Os pedidos foram feitos em duas ações, uma para cada mina. No caso da mina de Fábrica, o bloqueio solicitado foi de R$ 1 bilhão, enquanto os outros R$ 200 milhões referem-se ao acidente na mina de Viga.
Os vazamentos afetaram cursos d’água que alimentam o rio Paraopeba, causando assoreamento de córregos e danos à vegetação, segundo o MPF. A quantia bloqueada destina-se à reparação dos danos.
Para o MPF, houve falha no controle das operações das estruturas de contenção de efluentes da mina. De acordo com a acusação, os reservatórios não possuíam sistemas de drenagem adequados para suportar chuvas fortes, contrariando as obrigações da mineradora na prevenção de extravasamentos.
Além disso, a mineradora não comunicou o incidente imediatamente às autoridades, o que contraria deveres legais de transparência e dificulta a resposta da Defesa Civil, afirmou o MPF em nota.
Os procuradores também solicitaram que a Vale seja obrigada a contratar uma auditoria técnica independente para monitorar as obras necessárias para garantir a segurança das minas.
O MPF quer ainda que a mineradora elabore rapidamente um relatório completo sobre a situação de estruturas semelhantes em todas as suas minas no estado de Minas Gerais.
Procurada, a Vale informou que tomou conhecimento da ação do Ministério Público Federal referente ao extravasamento ocorrido na mina de Viga, em Congonhas (MG). A empresa já se manifestou nos autos e apresentará sua defesa dentro do prazo legal.
Os vazamentos nas minas de Viga e Fábrica, situadas a cerca de 22 quilômetros uma da outra, ocorreram entre os dias 25 e 26 de janeiro.

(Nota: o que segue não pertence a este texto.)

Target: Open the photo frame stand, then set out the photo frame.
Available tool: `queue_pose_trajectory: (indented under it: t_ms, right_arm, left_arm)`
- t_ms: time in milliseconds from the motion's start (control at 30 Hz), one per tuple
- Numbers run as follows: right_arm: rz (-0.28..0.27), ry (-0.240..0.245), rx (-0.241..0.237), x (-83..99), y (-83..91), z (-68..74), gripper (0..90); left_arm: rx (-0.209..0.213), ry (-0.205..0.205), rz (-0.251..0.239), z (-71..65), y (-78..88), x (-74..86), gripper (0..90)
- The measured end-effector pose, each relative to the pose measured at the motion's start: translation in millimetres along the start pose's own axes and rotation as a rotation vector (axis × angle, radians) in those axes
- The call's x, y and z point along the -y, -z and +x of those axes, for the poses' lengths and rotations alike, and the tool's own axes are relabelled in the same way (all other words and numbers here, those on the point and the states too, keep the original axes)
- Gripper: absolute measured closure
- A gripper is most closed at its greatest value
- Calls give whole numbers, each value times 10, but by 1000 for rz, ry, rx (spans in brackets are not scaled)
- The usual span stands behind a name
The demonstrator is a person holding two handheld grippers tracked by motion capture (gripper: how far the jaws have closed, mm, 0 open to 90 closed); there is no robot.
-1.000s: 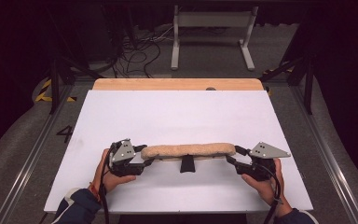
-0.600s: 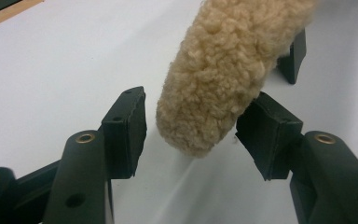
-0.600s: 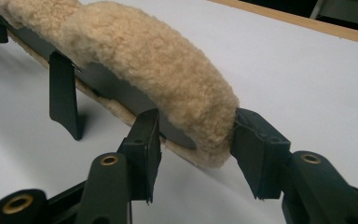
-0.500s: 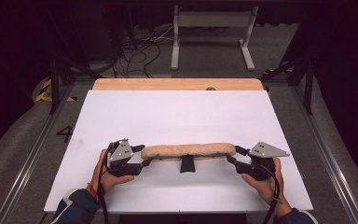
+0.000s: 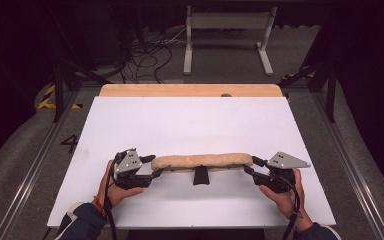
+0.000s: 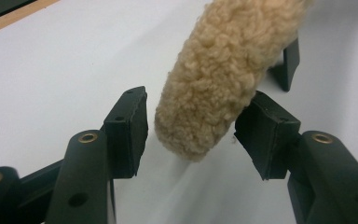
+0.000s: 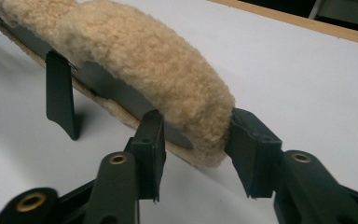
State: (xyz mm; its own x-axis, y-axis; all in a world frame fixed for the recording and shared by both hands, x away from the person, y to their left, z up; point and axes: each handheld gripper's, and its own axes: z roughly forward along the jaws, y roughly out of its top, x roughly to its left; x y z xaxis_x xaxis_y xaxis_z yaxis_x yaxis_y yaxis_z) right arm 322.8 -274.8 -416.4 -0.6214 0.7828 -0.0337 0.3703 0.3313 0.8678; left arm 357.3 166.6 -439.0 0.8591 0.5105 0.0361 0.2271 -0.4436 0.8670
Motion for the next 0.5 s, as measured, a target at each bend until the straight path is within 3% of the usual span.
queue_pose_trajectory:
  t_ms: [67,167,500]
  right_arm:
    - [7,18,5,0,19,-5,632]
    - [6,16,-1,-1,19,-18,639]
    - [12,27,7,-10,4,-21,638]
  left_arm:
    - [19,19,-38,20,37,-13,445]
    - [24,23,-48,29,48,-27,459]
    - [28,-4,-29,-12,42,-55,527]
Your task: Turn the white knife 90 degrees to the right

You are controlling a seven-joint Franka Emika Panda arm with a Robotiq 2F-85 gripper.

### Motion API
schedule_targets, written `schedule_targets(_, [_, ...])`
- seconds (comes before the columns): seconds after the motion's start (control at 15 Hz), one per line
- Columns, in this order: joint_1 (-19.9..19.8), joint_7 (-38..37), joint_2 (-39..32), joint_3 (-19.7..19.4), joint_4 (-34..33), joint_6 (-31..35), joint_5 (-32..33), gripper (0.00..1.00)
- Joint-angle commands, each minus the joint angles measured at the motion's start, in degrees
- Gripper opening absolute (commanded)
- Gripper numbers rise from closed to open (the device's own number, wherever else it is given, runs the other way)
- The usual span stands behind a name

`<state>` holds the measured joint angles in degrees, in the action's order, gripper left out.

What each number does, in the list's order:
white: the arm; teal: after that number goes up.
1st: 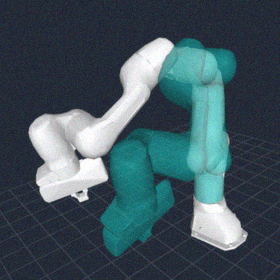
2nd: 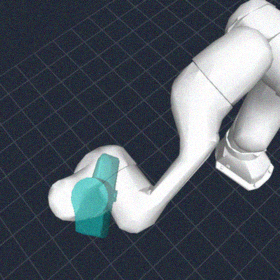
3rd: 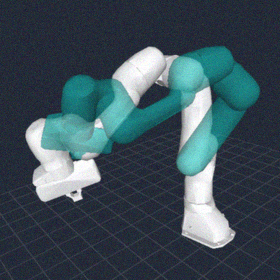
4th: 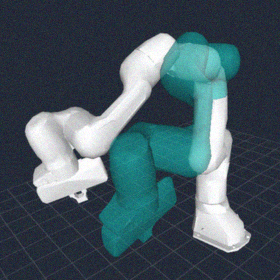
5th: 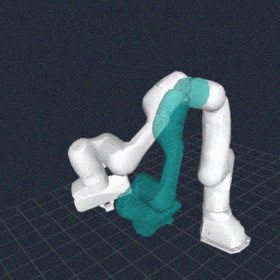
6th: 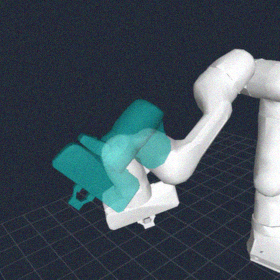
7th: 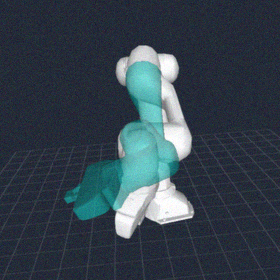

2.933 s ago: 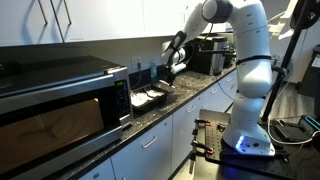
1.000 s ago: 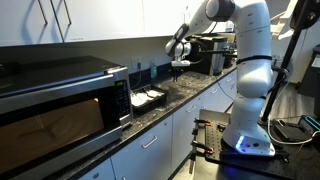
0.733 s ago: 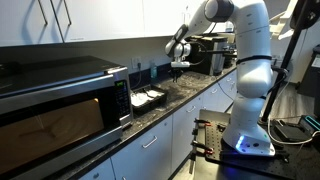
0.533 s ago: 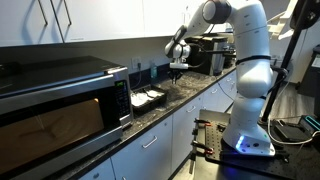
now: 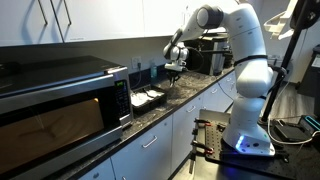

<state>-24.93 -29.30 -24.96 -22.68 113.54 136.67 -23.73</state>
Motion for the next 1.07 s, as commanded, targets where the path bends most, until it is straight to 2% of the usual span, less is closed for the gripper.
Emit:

No caso do rompimento de uma cava da mina de Fábrica, o material atravessou o dique Freitas, carreando sedimentos e rejeitos de mineração, provocando impactos ambientais, mas sem vítimas. Houve vazamento de 263 mil metros cúbicos de água turva contendo minério e outros materiais do processo de beneficiamento mineral.
O material levado pelo vazamento atingiu uma área de outra mineradora, a CSN, causando danos materiais. Essa lama chegou ao rio Goiabeiras, que atravessa parte da área urbana da cidade, antes de se encontrar com o rio Maranhão, na área central de Congonhas.
O rio Goiabeiras é afluente do rio Maranhão, que deságua no Paraopeba, o mesmo que passa por Brumadinho e foi atingido pelo rompimento de uma barragem da Vale em 25 de janeiro de 2019.